Your task. Scan the lines below for "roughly" and copy the matches.

Records supplied.
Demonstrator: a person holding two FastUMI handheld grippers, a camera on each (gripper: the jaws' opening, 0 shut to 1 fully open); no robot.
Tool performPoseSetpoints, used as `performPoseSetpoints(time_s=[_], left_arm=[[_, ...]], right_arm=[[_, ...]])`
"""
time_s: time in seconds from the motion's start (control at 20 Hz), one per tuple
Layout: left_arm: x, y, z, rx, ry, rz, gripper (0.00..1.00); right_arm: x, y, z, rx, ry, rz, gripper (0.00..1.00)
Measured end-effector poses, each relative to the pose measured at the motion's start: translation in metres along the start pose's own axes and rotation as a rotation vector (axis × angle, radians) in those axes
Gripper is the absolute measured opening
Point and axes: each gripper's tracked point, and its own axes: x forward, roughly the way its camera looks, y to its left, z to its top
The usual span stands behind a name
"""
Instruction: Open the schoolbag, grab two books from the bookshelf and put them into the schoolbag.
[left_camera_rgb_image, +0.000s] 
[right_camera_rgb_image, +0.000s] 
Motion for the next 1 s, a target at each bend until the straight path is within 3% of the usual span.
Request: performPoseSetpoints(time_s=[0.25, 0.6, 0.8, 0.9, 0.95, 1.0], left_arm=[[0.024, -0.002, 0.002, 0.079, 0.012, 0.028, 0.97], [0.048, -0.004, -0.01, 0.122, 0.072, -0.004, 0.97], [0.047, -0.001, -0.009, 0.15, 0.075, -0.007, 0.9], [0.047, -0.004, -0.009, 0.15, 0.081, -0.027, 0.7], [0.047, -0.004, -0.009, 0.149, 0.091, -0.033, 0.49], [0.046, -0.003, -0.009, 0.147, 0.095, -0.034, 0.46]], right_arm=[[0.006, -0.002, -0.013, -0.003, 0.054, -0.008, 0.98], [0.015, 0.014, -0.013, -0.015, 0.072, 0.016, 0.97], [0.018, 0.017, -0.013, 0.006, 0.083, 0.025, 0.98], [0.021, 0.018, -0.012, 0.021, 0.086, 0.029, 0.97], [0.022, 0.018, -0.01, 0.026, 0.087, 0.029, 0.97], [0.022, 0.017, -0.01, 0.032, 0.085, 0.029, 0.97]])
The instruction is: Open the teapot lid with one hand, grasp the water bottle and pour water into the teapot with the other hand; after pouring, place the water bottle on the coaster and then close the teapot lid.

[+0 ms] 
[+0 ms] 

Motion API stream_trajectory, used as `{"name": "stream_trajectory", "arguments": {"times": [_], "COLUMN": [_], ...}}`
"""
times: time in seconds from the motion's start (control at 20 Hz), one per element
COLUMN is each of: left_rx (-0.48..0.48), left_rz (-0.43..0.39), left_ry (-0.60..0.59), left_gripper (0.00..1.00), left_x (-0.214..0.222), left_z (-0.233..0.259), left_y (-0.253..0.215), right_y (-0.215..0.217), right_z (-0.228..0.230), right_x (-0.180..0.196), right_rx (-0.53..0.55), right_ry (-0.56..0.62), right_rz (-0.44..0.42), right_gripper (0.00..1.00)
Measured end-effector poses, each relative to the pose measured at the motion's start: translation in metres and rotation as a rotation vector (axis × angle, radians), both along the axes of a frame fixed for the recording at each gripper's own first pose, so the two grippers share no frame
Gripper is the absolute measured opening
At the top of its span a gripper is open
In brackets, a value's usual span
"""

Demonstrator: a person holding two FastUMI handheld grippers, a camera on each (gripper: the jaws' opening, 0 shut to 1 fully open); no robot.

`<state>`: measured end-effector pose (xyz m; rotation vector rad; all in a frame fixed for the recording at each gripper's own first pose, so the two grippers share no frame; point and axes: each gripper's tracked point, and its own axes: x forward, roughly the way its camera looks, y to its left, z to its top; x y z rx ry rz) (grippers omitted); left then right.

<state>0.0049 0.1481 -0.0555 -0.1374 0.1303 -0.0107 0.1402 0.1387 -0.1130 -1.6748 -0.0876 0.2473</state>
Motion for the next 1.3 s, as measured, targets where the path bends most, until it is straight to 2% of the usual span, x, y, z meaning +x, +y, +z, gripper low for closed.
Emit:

Solution to this problem.
Point and axes: each gripper's tracked point, and its own axes: x forward, roughly the way its camera looks, y to its left, z to its top
`<state>`: measured end-effector pose (xyz m; rotation vector rad; all in a frame fixed for the recording at each gripper's own first pose, so the two grippers share no frame; point and axes: each gripper's tracked point, and its own axes: x forward, roughly the way its camera looks, y to its left, z to its top; x y z rx ry rz) (grippers omitted); left then right.

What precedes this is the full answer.